Piagam Jakarta atau nama lainnya Jakarta Charter adalah sebuah naskah yang dibuat oleh Panitia Sembilan pada tangal 22 Juni 1945. Naskah ini dibuat sebagai bentuk kompromi antara pihak Islam dengan Badan Penyelidik Usaha-usaha Persiapan Kemerdekaan Indonesia (BPUPKI) dengan tujuan menjembatani perbedaan yang terjadi.
Panitia Sembilan yang terdiri dari:
- Ir. Soekarno
- Drs. Mohamad Hatta
- A. A. Maramis
- Abdoel Kahar Moezakir
- Abikoesno Tjogrosoejoso
- Achmad Soebardjo
- H. Agoes Salim
- Wahid Hasjim
- Moehammad Yamin.
Dibentuk sesudah persidangan pertama dan sidang kedua BPUPKI. Panitia Sembilan bertugas membuat dan menyusun teks proklamasi kemerdekaan, namun seiring berjalannya perundingan, naskah tersebut dijadikan pembukaan setelah menerima syarat-syarat amademen UUD 1945. Naskah yang menjadi pokok pikiran dalam pembukaan UUD 1945 inilah yang dikenal dengan nama Piagam Jakarta.
Dalam penyusunan Piagam Jakarta, terdapat masalah yang cukup menimbulkan polemik saat itu, dimana tokoh Islam dengan tokoh kebangsaan dari timur berbeda pendapat. Selain itu timbul juga pemahaman-pemahaman lain yang terus bergejolak diantara para tokoh-tokoh yang berunding. Apa saja permasalahan Piagam Jakarta? Berikut detilnya:
- Adanya protes dari utusan Indonesia Timur mengenai kata “Ketuhanan dengan kewajiban menjalankan Syariah Islam bagi pemeluk-pemeluknya” Yang terdapat pada naskah Piagam Jakarta. Delegasi Indonesia Timur beralasan bahwa hal tersebut mencerminkan bahwa Indonesia berdasarkan syariat Islam, sehingga penganut agama lain menjadi warga nomor 2. Untuk mengatasi hal ini Drs. Mohamad Hatta dan Ir. Soekarno mengadakan rapat tidak resmi dengan tokoh Islam diantaranya Ki Bagus Hadikusumo, Wahid Hasyim dan Teuku Mohammad Hasan. Melalui perbincangan panjang akhirnya para tokoh Islam setuju untuk menghapus 7 kata tersebut dan diganti dengan Ketuhanan Yang Maha Esa.

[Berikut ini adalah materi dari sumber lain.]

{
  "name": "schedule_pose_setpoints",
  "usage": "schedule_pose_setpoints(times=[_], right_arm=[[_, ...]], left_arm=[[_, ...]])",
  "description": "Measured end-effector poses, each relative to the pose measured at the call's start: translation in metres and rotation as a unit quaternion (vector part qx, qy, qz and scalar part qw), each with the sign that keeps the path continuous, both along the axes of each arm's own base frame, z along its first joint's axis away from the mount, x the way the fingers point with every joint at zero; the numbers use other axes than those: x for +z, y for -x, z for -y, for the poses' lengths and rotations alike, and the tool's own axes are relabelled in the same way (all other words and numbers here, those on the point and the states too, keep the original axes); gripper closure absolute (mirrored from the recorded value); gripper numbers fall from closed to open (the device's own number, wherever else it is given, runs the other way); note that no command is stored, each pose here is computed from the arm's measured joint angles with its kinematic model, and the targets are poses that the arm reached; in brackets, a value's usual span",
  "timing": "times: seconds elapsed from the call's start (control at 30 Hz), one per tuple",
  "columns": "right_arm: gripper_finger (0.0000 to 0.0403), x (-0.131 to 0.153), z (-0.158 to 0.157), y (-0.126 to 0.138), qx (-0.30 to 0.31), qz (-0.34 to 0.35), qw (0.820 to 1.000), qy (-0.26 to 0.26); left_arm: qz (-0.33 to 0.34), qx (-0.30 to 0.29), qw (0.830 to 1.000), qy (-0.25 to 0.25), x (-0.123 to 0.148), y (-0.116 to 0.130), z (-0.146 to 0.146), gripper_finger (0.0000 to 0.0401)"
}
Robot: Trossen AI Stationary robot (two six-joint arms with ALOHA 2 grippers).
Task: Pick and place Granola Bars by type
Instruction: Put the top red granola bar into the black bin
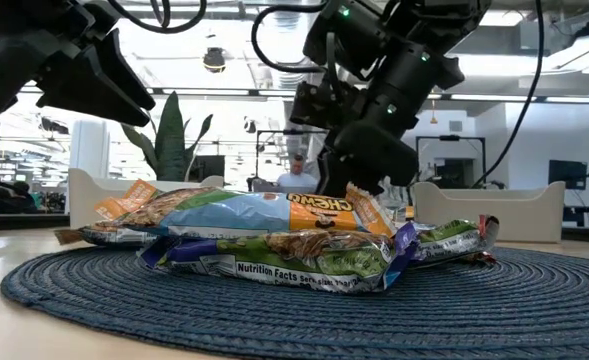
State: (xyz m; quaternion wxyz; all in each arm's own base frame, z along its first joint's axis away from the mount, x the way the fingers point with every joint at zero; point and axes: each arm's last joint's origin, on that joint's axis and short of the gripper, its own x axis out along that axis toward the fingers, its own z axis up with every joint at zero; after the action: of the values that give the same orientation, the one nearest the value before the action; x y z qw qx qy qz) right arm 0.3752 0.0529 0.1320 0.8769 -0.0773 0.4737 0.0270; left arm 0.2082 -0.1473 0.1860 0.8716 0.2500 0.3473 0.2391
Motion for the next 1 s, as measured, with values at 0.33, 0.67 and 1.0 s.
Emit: schedule_pose_setpoints(times=[0.33,0.67,1.0], right_arm=[[0.0368,0.000,0.000,-0.001,0.008,0.004,1.000,0.004],[0.0376,0.027,-0.002,0.003,-0.007,0.042,0.998,0.050],[0.0377,0.089,0.045,0.022,-0.137,0.102,0.971,0.165]], left_arm=[[0.002,0.001,1.000,-0.003,0.000,0.000,0.000,0.0213],[0.001,0.001,1.000,-0.004,0.000,0.000,0.000,0.0213],[0.001,0.002,1.000,-0.004,0.000,0.000,-0.001,0.0213]])
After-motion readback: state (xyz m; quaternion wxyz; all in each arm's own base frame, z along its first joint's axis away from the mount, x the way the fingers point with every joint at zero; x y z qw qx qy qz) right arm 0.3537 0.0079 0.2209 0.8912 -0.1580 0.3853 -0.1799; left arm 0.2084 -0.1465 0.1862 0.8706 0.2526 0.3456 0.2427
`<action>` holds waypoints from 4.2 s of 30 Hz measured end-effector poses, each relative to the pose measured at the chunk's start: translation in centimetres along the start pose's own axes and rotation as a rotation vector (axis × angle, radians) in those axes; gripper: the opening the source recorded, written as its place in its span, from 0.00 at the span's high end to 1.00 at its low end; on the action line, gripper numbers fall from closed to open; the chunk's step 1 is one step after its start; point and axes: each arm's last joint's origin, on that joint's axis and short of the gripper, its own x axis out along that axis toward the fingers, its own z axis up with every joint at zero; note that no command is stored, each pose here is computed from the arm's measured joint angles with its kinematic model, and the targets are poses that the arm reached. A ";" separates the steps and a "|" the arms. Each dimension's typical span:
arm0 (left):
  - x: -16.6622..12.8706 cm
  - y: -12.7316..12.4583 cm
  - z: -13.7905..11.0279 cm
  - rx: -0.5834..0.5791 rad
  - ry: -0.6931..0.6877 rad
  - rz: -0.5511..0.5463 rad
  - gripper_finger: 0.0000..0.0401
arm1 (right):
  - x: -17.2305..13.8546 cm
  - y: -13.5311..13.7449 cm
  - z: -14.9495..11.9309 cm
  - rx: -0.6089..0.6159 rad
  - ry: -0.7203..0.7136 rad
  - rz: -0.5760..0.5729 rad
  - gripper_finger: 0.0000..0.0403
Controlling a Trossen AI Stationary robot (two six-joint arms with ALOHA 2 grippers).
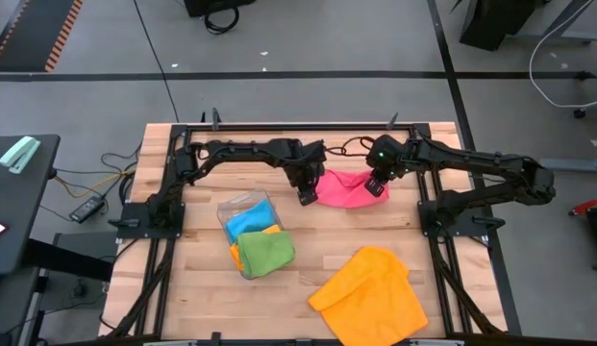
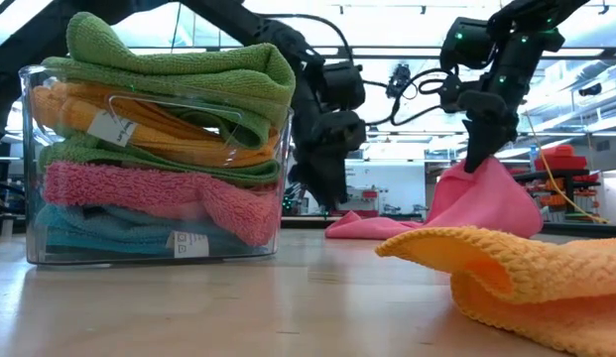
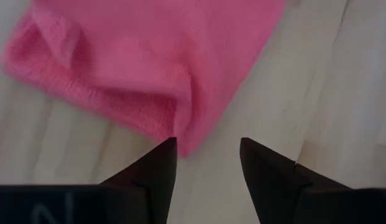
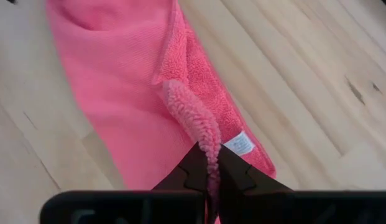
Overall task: Fold microfiber towels
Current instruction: Fold the pink towel
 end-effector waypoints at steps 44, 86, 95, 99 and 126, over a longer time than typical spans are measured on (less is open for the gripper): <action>2.2 -1.2 0.2 0.114 -0.089 0.241 0.68 | 0.0 0.2 0.3 0.038 -0.031 0.027 0.94; 0.8 -0.8 -0.5 0.097 0.102 0.149 0.74 | 0.0 0.2 0.1 -0.002 -0.004 0.059 0.94; -2.5 -1.0 1.9 0.149 -0.050 0.113 0.52 | 0.0 0.1 -0.4 0.135 0.049 0.042 0.94; -2.6 -0.9 2.1 0.147 -0.051 0.115 0.53 | 0.1 -0.1 -0.7 0.182 0.074 0.031 0.94; -2.6 -1.0 2.6 0.217 -0.106 0.079 0.66 | -1.1 -1.3 0.0 0.258 0.105 0.005 0.52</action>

- Selanjutnya terjadi juga perubahan pada UUD 1945 pasal 6 ayat 1 yang semula berbunyi “Presiden ialah orang Indonesia asli dan beragama Islam” menjadi “Presiden ialah orang Indonesia asli”.
- Perubahan selanjuta pada pasal 29 ayat 1 yang awalnya berbunyi “Negara berdasarkan atas Ketuhanan, dengan kewajiban menjalankan syariat Islam bagi pemeluk-pemeluknya” diubah menjadi “Negara yang berdasarkan atas Ketuhanan yang Maha Esa.”
- Saat itu banyak tokoh Islam yang merasa kecewa karena naskah yang perundingannya memakan waktu cukup lama yaitu 21 hari, tapi kemudian dirubah hanya dalam beberapa menit saja.
- Bahkan salah satu tokoh Masyumi M. Isa Anshari dalam sidang Konstituante 1957, mengungkapkan kekecewaannya pada Sukarno yang dinilai inkosisten. Isa menganggap Sukarnolah yang gigih memperjuangkan Piagam Jakarta, namun kemudian malah mempelopori untuk mengubahnya.
- Isu tentang Piagam Jakarta kembali merebak pada Januari 1959 ketika Sukarno membuat wacana mengembalikan Piagam Jakarta. Dari 24 point resolusi, salah satunya menyatakan bahwa Sukarno ingin Piagam Jakarta dikembalikan. Tanggal 22 April 1959 didepan konstituante Sukarno mengemukakan gagasannya tersebut namun karena perdebatan yang alot dan tidak kunjung menemukan kesepakatan, pada akhirnya Sukarno mengeluarkan dekrit yang menyatakan kembali ke UUD 1945 dan membubarkan konstituante.
Itulah 6 permasalahan Piagam Jakarta yang terjadi dari awal disusunnya hingga saat Presiden Sukarno mengangkatnya kembali 14 tahun kemudian. Setelah melalui perjalanan panjang dari tahun 1945, sampai saat ini pembukaan sifat-sifat UUD 1945 tetap mempertahankan kata Ketuhanan Yang Maha Esa, sebagai wujud saling hormat diantara pemeluk agama resmi di Indonesia.